Instructions to follow:
An exact reproduction of the entries is needed. Keep all pictures out of it.

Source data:
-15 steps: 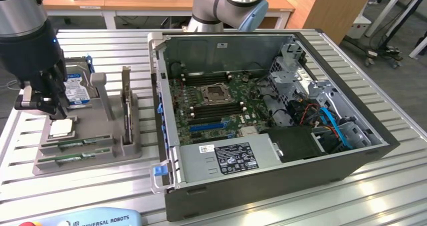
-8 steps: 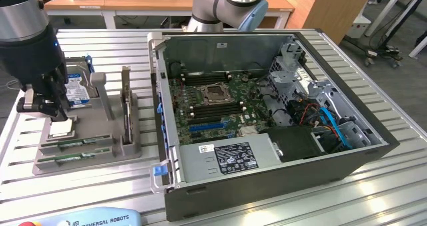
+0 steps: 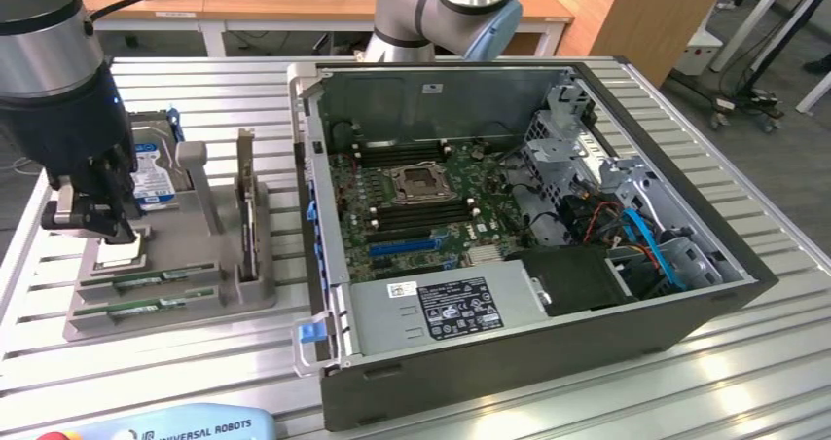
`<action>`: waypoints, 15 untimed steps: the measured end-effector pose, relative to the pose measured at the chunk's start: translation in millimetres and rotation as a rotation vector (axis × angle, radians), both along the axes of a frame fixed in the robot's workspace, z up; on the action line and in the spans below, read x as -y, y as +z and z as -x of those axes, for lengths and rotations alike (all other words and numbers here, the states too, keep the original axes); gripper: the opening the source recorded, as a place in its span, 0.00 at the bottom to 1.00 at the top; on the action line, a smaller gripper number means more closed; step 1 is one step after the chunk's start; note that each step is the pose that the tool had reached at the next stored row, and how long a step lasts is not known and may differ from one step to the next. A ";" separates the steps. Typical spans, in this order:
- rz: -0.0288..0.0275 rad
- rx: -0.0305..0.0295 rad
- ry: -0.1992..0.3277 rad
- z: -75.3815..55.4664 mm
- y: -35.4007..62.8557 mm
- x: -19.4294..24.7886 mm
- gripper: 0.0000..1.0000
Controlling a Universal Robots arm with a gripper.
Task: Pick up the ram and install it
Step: 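Pick up the ram and move it above insertion slot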
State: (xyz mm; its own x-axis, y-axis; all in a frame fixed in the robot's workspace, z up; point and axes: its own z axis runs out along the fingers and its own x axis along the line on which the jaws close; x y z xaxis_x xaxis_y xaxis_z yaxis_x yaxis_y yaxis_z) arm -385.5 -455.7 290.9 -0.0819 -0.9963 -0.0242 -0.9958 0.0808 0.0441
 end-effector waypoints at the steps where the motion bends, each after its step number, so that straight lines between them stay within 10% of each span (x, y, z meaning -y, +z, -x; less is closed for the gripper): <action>1: 0.0000 0.0000 0.000 0.0 -1.4 0.0 0.35; 15: 0.0000 0.0001 0.000 0.2 -8.3 6.0 0.35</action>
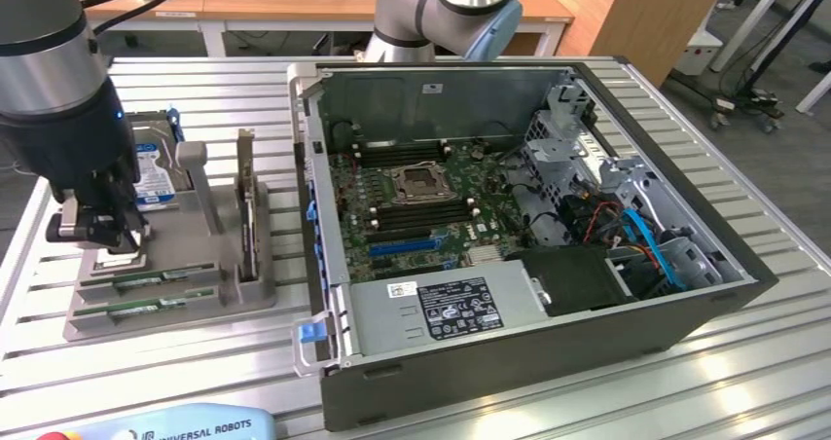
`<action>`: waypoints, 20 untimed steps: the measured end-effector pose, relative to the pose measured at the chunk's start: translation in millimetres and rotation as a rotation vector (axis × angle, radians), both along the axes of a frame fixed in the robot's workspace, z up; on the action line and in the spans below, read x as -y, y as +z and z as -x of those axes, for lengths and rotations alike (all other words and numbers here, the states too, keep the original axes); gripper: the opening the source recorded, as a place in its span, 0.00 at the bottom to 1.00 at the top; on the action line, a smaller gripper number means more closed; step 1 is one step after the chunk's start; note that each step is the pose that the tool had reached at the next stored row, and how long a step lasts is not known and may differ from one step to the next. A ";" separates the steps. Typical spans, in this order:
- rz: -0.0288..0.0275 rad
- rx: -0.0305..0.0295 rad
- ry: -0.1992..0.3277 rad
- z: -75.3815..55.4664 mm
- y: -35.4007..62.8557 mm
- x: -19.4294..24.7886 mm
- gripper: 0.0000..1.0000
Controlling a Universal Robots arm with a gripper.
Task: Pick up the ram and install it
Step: 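Pick up the ram and move it above insertion slot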
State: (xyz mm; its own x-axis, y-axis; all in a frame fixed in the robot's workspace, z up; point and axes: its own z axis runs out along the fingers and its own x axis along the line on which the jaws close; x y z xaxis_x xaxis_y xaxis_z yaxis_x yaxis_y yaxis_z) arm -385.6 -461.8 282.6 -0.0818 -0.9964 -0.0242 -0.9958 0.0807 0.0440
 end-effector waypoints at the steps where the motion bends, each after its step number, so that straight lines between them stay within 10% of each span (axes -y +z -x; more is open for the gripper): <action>1: -0.0001 0.0000 0.000 0.0 0.0 1.4 0.35; 8: 0.0000 0.0000 0.000 0.2 0.0 11.0 0.35; 20: -0.0001 0.0001 0.000 0.2 -11.6 11.1 0.35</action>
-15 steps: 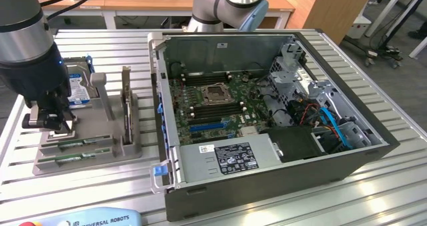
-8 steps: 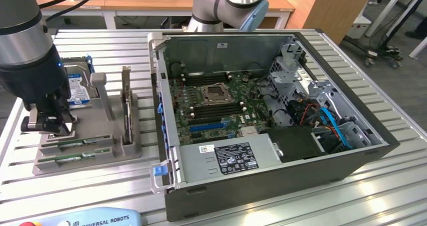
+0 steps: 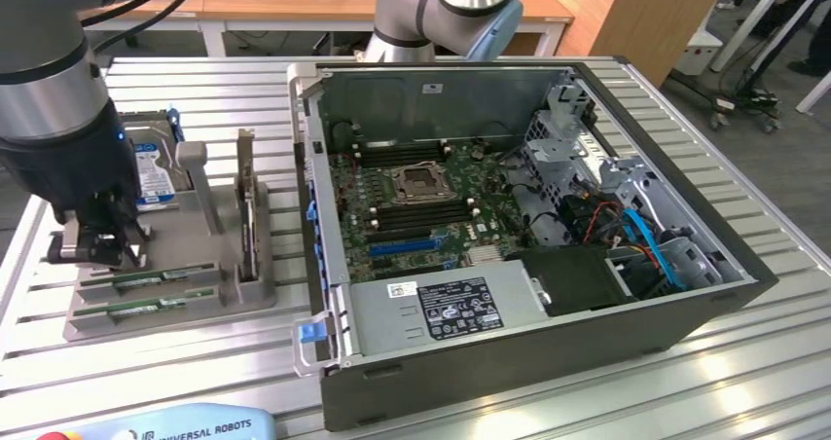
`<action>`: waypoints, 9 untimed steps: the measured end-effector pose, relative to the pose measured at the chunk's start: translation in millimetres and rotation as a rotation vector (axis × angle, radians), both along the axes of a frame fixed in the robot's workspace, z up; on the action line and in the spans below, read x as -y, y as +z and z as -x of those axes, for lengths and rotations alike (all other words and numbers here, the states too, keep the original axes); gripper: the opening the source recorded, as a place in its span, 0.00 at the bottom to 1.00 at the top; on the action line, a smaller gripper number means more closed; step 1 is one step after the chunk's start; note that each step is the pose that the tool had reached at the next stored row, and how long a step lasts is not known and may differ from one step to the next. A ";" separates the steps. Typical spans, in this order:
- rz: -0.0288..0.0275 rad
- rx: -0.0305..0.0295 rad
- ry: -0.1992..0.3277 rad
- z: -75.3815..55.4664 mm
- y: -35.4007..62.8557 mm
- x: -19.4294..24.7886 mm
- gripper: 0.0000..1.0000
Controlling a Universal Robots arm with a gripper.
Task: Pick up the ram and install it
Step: 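Pick up the ram and move it above insertion slot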
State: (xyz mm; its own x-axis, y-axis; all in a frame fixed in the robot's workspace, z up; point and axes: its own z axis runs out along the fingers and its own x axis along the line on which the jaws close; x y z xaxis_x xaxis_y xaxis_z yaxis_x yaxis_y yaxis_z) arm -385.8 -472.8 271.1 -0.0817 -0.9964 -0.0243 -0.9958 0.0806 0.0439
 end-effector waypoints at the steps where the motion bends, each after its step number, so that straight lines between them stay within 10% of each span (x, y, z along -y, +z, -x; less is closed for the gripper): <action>1: 0.0000 -0.0001 0.000 0.0 -1.5 0.0 0.35; 9: 0.0001 -0.0001 0.001 0.0 -12.5 0.0 0.35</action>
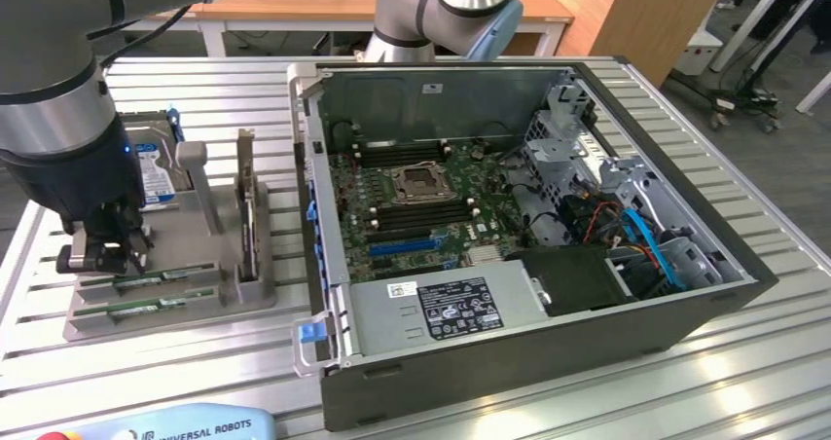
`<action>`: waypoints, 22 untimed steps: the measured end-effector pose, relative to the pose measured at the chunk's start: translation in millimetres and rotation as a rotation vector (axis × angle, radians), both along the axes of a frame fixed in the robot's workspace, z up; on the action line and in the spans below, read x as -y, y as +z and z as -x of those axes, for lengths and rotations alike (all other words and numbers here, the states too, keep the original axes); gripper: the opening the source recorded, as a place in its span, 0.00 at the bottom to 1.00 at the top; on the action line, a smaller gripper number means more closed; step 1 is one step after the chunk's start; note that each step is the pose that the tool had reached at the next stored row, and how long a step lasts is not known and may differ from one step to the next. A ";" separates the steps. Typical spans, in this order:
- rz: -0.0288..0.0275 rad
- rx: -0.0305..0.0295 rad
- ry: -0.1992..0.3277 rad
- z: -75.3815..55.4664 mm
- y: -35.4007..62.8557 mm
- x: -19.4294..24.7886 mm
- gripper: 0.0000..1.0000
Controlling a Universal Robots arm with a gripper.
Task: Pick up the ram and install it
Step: 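Pick up the ram and move it above insertion slot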
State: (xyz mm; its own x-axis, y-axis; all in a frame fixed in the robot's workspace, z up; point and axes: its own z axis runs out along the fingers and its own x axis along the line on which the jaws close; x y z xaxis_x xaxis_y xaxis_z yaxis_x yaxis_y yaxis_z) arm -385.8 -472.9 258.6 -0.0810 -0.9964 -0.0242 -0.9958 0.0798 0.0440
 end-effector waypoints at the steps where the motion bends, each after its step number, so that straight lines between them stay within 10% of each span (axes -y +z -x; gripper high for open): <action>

Exercise response:
-15 steps: 
-8 steps: 
+0 steps: 
`<action>`: waypoints, 15 untimed steps: the measured end-effector pose, relative to the pose measured at the chunk's start: translation in millimetres and rotation as a rotation vector (axis × angle, radians), both along the axes of a frame fixed in the robot's workspace, z up; on the action line and in the spans below, read x as -y, y as +z and z as -x of those axes, for lengths and rotations alike (all other words and numbers here, the states too, keep the original axes); gripper: the opening the source recorded, as a place in its span, 0.00 at the bottom to 1.00 at the top; on the action line, a smaller gripper number means more closed; step 1 is one step after the chunk's start; note that each step is the pose that the tool had reached at the next stored row, and how long a step lasts is not known and may differ from one step to the next. A ";" separates the steps. Typical spans, in this order:
- rz: -0.0288..0.0275 rad
- rx: -0.0305..0.0295 rad
- ry: -0.1992..0.3277 rad
- z: -75.3815..55.4664 mm
- y: -35.4007..62.8557 mm
- x: -19.4294..24.7886 mm
- gripper: 0.0000..1.0000
Controlling a Universal Robots arm with a gripper.
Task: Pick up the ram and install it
Step: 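Pick up the ram and move it above insertion slot
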State: (xyz mm; its own x-axis, y-axis; all in a frame fixed in the robot's workspace, z up; point and axes: its own z axis runs out along the fingers and its own x axis along the line on which the jaws close; x y z xaxis_x xaxis_y xaxis_z yaxis_x yaxis_y yaxis_z) arm -385.5 -455.7 290.9 -0.0819 -0.9963 -0.0242 -0.9958 0.0808 0.0441
 end-effector waypoints at the steps where the motion bends, each after its step number, so that straight lines between them stay within 10% of each span (x, y, z meaning -y, +z, -x; less is closed for the gripper): <action>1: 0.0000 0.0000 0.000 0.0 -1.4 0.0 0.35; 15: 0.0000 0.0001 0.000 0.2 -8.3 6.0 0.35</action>
`<action>`: waypoints, 20 untimed steps: the measured end-effector pose, relative to the pose measured at the chunk's start: translation in millimetres and rotation as a rotation vector (axis × angle, radians), both along the axes of a frame fixed in the robot's workspace, z up; on the action line and in the spans below, read x as -y, y as +z and z as -x of those axes, for lengths and rotations alike (all other words and numbers here, the states too, keep the original axes); gripper: the opening the source recorded, as a place in its span, 0.00 at the bottom to 1.00 at the top; on the action line, a smaller gripper number means more closed; step 1 is one step after the chunk's start; note that each step is the pose that the tool had reached at the next stored row, and how long a step lasts is not known and may differ from one step to the next. A ";" separates the steps. Typical spans, in this order:
- rz: -0.0288..0.0275 rad
- rx: -0.0305..0.0295 rad
- ry: -0.1992..0.3277 rad
- z: -75.3815..55.4664 mm
- y: -35.4007..62.8557 mm
- x: -19.4294..24.7886 mm
- gripper: 0.0000..1.0000
Controlling a Universal Robots arm with a gripper.
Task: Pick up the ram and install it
Step: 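Pick up the ram and move it above insertion slot
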State: (xyz mm; its own x-axis, y-axis; all in a frame fixed in the robot's workspace, z up; point and axes: its own z axis runs out along the fingers and its own x axis along the line on which the jaws close; x y z xaxis_x xaxis_y xaxis_z yaxis_x yaxis_y yaxis_z) arm -385.6 -461.8 282.6 -0.0818 -0.9964 -0.0242 -0.9958 0.0807 0.0440
 end-effector waypoints at the steps where the motion bends, each after its step number, so that straight lines between them stay within 10% of each span (axes -y +z -x; more is open for the gripper): <action>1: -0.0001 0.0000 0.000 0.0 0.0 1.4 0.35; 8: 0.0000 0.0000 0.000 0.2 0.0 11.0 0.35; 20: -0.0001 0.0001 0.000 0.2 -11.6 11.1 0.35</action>
-15 steps: 
-8 steps: 
+0 steps: 
`<action>`: waypoints, 9 untimed steps: the measured end-effector pose, relative to the pose measured at the chunk's start: translation in millimetres and rotation as a rotation vector (axis × angle, radians), both along the axes of a frame fixed in the robot's workspace, z up; on the action line and in the spans below, read x as -y, y as +z and z as -x of those axes, for lengths and rotations alike (all other words and numbers here, the states too, keep the original axes); gripper: the opening the source recorded, as a place in its span, 0.00 at the bottom to 1.00 at the top; on the action line, a smaller gripper number means more closed; step 1 is one step after the chunk's start; note that each step is the pose that the tool had reached at the next stored row, and how long a step lasts is not known and may differ from one step to the next. A ";" separates the steps. Typical spans, in this order:
- rz: -0.0288..0.0275 rad
- rx: -0.0305..0.0295 rad
- ry: -0.1992..0.3277 rad
- z: -75.3815..55.4664 mm
- y: -35.4007..62.8557 mm
- x: -19.4294..24.7886 mm
- gripper: 0.0000..1.0000
Controlling a Universal Robots arm with a gripper.
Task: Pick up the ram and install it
Step: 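Pick up the ram and move it above insertion slot
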State: (xyz mm; its own x-axis, y-axis; all in a frame fixed in the robot's workspace, z up; point and axes: its own z axis runs out along the fingers and its own x axis along the line on which the jaws close; x y z xaxis_x xaxis_y xaxis_z yaxis_x yaxis_y yaxis_z) arm -385.8 -472.8 271.1 -0.0817 -0.9964 -0.0243 -0.9958 0.0806 0.0439
 end-effector waypoints at the steps where the motion bends, each after its step number, so that straight lines between them stay within 10% of each span (x, y, z along -y, +z, -x; less is closed for the gripper): <action>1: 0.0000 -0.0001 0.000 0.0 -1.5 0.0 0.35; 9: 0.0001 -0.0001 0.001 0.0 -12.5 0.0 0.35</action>
`<action>`: waypoints, 22 untimed steps: the measured end-effector pose, relative to the pose measured at the chunk's start: translation in millimetres and rotation as a rotation vector (axis × angle, radians), both along the axes of a frame fixed in the robot's workspace, z up; on the action line and in the spans below, read x as -y, y as +z and z as -x of those axes, for lengths and rotations alike (all other words and numbers here, the states too, keep the original axes); gripper: the opening the source recorded, as a place in its span, 0.00 at the bottom to 1.00 at the top; on the action line, a smaller gripper number means more closed; step 1 is one step after the chunk's start; note that each step is the pose that the tool had reached at the next stored row, and how long a step lasts is not known and may differ from one step to the next. A ";" separates the steps. Typical spans, in this order:
- rz: -0.0288..0.0275 rad
- rx: -0.0305..0.0295 rad
- ry: -0.1992..0.3277 rad
- z: -75.3815..55.4664 mm
- y: -35.4007..62.8557 mm
- x: -19.4294..24.7886 mm
- gripper: 0.0000..1.0000
Controlling a Universal Robots arm with a gripper.
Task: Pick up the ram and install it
Step: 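Pick up the ram and move it above insertion slot
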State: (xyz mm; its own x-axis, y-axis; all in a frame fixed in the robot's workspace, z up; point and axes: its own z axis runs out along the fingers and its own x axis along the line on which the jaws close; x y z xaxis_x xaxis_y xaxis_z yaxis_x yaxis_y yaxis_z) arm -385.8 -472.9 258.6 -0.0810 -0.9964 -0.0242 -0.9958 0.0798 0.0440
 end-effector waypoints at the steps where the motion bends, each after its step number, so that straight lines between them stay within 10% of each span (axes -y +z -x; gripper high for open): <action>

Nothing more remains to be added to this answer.